From tiny plants and algae, to large whales, carbon can be found in all living things. Blue carbon is the carbon stored in coastal and marine ecosystems, specifically salt marshes, mangroves, and seagrass.
Even though these ecosystems cover a small proportion of the planet, they are capable of storing carbon at a much faster rate than terrestrial systems, and can continue to do so for millions of years. Interestingly, much of the carbon stored in these coastal ecosystems is found in their sediments (up to 99% in some cases!).
Blue Carbon Sinks
A carbon sink is something that absorbs more carbon than it releases, and thus acts as a pool or reservoir of ‘trapped’ carbon. By accumulating carbon, the concentration of carbon dioxide in the atmosphere decreases.
In the temperate zones, saltmarshes (also known as tidal marshes) are thought to accumulate carbon 55 times faster than tropical rainforests, storing it in their soils for millennia.

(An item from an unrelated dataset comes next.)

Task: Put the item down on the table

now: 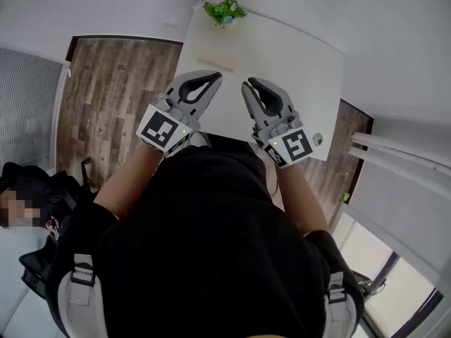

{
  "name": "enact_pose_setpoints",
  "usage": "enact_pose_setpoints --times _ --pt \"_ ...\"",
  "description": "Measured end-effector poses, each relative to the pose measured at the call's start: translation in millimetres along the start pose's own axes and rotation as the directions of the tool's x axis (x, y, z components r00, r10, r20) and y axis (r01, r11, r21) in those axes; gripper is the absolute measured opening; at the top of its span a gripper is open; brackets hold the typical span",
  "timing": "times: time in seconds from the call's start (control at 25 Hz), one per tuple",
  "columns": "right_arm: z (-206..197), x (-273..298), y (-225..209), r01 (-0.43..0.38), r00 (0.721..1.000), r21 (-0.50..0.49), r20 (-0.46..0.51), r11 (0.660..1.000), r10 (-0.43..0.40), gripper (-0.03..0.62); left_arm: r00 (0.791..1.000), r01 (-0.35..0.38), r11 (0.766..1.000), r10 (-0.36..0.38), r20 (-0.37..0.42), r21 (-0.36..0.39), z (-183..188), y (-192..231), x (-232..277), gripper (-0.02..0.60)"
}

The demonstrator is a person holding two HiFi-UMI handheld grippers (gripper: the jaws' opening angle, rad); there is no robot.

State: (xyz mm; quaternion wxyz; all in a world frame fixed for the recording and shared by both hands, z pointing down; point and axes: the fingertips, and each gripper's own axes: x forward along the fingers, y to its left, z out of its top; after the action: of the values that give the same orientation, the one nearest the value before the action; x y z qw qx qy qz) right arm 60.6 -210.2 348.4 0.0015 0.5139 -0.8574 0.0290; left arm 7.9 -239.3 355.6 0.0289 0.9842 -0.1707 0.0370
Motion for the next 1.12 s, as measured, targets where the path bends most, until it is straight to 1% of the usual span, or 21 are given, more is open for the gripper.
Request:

Seagrass meadows are capable of storing carbon up to 35 times faster than tropical rainforests. Despite covering less than 0.2% of the seafloor, they account for an estimated 10-18% of the ocean’s carbon storage capacity. These underwater grasslands can be found globally (even in the Arctic!).
Mangroves store carbon not only in their intricate webs of roots and branches, but also in the soil beneath them. They sequester up to 5 times more carbon dioxide than terrestrial forests, but are found only in the tropical and subtropical zones.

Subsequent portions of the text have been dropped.